▸ **Assignment**:
Return the lines below exactly, starting with the line that contains "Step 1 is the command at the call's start" and stopping after the last line.

▸ **Data extract**:
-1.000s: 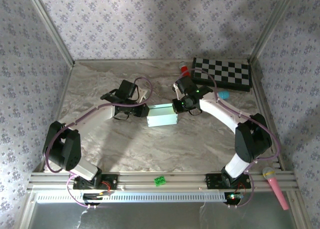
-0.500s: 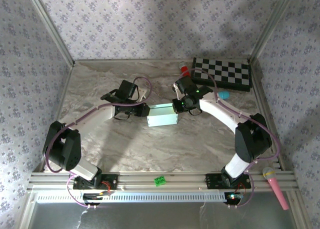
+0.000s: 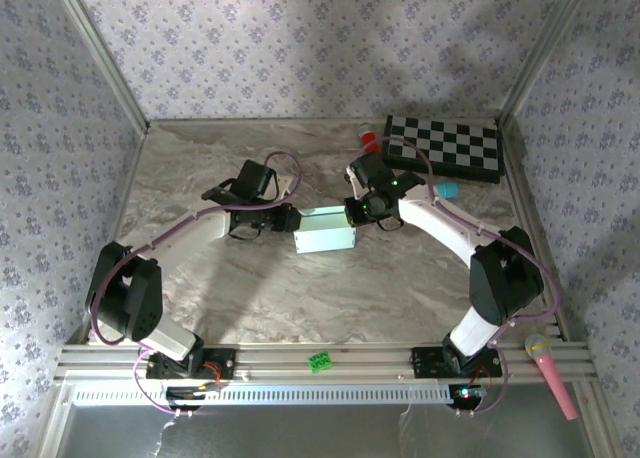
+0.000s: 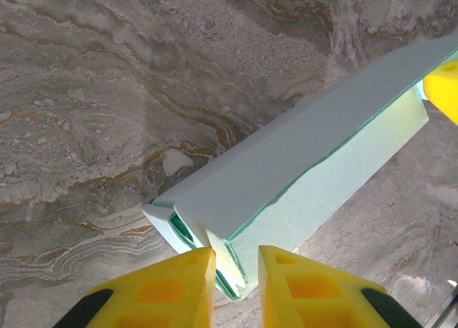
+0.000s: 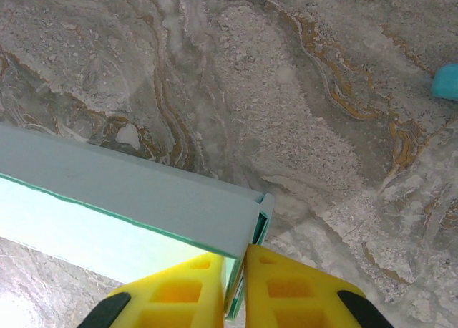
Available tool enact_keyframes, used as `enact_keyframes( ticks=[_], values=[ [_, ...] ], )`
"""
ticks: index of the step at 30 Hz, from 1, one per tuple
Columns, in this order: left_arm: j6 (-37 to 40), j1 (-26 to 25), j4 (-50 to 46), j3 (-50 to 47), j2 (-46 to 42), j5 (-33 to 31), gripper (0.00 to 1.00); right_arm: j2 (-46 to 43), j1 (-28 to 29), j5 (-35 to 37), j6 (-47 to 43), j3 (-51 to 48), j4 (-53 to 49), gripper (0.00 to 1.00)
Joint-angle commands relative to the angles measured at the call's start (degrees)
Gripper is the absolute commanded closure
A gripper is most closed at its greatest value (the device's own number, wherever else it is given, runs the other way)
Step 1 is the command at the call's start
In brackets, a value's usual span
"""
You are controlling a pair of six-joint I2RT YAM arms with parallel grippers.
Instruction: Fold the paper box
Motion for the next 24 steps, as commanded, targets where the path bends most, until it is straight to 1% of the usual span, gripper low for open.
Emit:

▸ **Answer for this exercise**:
Step 1 is the command at the call's start
In brackets, a value's usual span
"""
You are controlling a pair of six-joint I2RT YAM arms with parallel grippers.
Instruction: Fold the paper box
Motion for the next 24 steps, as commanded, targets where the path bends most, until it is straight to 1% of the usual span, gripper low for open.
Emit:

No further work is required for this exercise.